▶ What to do
Two lines in the data below mark the range: the one with "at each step" and the one with "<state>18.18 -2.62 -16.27". Return both, along with every line between them, exactly.

......

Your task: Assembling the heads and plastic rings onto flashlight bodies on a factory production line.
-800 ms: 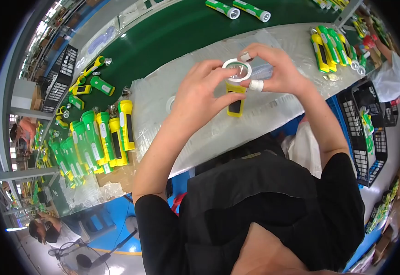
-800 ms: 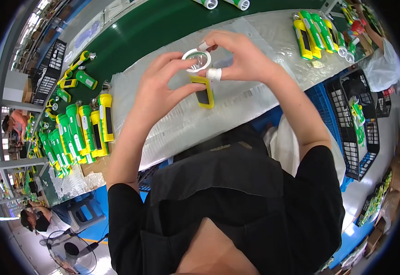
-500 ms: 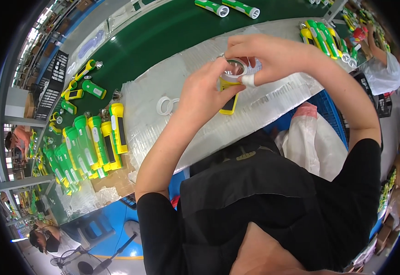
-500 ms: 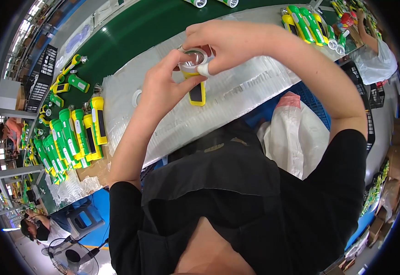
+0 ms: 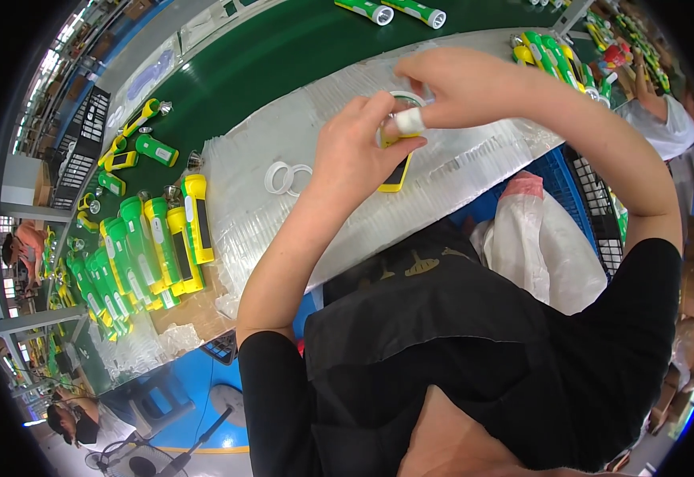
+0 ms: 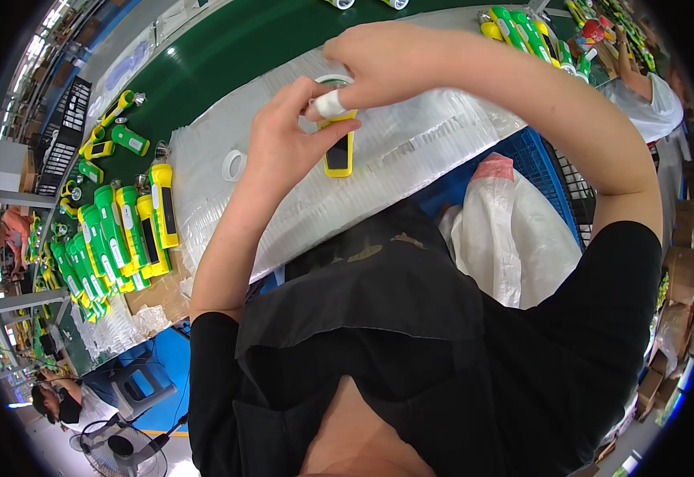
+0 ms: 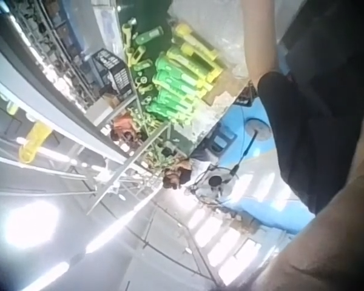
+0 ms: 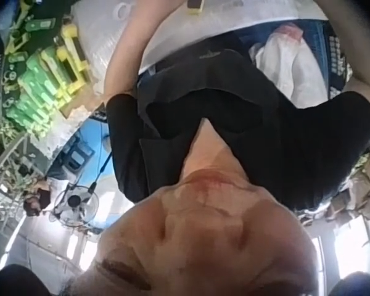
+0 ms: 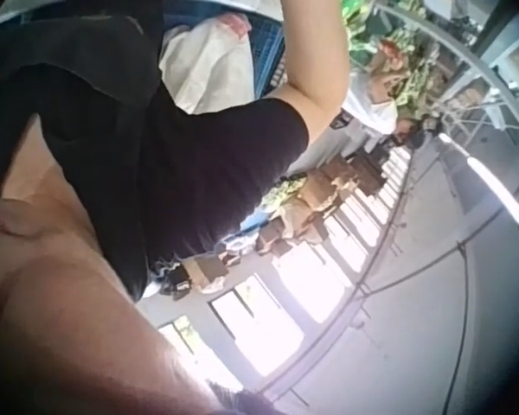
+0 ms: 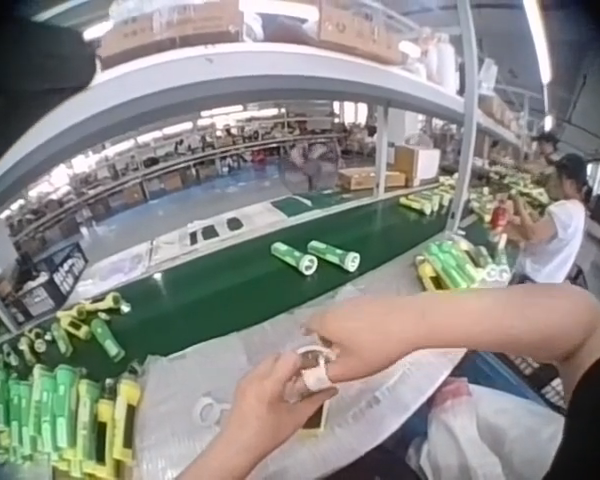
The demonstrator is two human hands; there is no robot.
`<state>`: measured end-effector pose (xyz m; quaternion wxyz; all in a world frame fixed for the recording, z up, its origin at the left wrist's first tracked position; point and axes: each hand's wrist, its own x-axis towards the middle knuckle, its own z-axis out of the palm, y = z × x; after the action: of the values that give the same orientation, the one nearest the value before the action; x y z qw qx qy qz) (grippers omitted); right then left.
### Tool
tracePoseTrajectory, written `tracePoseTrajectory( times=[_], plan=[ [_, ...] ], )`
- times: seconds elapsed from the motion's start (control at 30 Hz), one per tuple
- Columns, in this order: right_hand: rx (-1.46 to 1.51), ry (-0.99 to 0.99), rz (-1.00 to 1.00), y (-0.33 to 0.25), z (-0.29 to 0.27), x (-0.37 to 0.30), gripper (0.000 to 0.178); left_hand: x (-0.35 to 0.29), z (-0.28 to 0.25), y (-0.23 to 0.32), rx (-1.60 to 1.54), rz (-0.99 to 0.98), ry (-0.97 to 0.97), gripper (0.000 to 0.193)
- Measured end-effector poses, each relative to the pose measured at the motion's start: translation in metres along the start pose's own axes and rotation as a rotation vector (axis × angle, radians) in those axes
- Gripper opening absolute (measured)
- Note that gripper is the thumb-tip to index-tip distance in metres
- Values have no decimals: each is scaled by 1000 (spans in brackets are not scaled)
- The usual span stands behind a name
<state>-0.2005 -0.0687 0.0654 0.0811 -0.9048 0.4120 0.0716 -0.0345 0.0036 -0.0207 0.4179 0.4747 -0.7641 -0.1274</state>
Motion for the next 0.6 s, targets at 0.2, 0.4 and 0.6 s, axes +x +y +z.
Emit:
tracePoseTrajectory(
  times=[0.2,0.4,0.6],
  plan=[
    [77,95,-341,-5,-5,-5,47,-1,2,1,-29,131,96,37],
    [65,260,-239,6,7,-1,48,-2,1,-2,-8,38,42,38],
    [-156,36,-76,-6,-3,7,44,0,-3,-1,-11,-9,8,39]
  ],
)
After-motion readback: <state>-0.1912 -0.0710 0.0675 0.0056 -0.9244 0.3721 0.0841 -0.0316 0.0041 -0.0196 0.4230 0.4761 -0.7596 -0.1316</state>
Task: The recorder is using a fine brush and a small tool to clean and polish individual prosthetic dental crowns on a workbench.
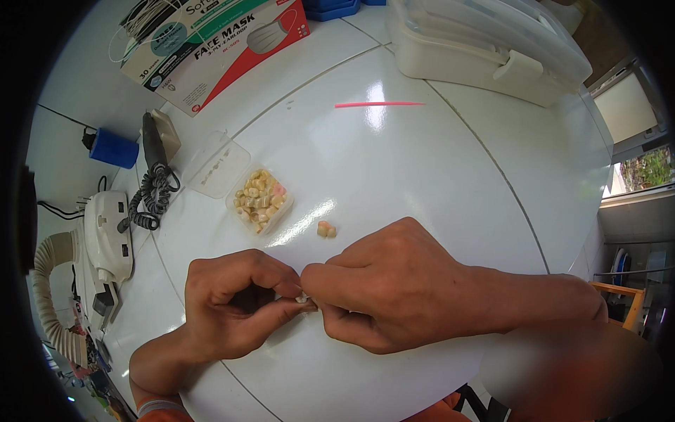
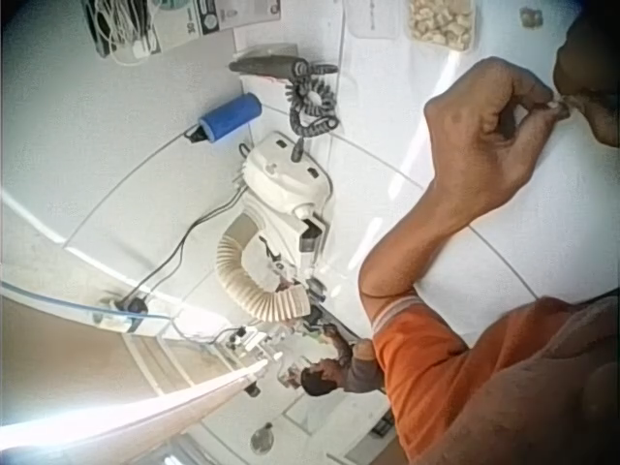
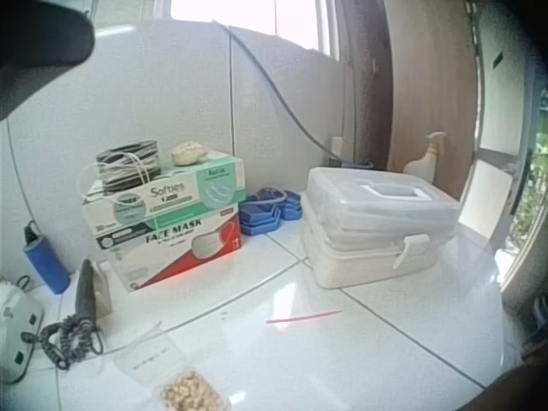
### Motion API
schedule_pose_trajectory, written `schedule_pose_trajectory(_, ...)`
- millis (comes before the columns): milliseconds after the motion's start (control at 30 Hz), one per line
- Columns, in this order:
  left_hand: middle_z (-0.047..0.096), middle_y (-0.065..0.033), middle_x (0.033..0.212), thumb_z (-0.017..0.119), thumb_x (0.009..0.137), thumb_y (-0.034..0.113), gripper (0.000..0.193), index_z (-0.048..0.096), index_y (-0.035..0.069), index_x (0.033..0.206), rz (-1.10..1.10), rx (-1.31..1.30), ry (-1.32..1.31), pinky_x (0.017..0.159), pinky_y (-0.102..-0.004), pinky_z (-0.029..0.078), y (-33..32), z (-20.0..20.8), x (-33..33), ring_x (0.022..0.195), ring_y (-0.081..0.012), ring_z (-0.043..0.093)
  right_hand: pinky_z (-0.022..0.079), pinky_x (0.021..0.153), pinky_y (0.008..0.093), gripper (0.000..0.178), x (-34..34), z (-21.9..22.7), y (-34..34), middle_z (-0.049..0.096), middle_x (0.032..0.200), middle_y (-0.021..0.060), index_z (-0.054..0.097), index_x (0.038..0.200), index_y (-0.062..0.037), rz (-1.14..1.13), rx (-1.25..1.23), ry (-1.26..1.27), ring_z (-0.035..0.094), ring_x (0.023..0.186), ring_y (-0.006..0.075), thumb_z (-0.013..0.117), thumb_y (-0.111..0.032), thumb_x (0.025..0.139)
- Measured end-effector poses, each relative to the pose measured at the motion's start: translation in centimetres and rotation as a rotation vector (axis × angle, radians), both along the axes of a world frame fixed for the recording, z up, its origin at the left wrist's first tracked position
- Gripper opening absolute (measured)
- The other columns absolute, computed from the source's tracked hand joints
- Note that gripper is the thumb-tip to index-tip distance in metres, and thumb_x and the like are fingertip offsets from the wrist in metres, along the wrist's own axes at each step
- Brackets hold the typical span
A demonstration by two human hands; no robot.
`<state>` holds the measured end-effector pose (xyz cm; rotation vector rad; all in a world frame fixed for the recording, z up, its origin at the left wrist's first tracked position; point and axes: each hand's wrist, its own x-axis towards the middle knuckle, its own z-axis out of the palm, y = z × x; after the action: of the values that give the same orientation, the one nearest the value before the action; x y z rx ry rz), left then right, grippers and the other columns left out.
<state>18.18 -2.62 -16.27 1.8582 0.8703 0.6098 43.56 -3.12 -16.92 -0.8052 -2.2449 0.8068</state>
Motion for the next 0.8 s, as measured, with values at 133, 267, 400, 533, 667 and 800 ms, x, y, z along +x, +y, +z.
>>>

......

▶ Answer space
- Note that gripper is the thumb-tip to index-tip distance in metres, and thumb_x and the like are fingertip offsets from the wrist in metres, along the wrist's own axes at each step
- Brackets hold the typical span
A demonstration by two human hands; no robot.
`<state>` holds the measured end-effector pose (xyz cm; rotation vector rad; all in a world frame fixed for the recording, z up, its origin at the left wrist's first tracked position; point and axes: each hand's wrist, its own x-axis towards the middle knuckle, its own z-axis out of the palm, y = z × x; after the action: of the values that give the same orientation, the one nearest the value before the action; x y z rx ry rz), left then right, grippers and the other columns left out.
<state>18.18 -2.62 -16.27 1.8582 0.8703 0.6098 43.56 -3.12 -16.92 -0.8052 -2.2449 0.8068</state>

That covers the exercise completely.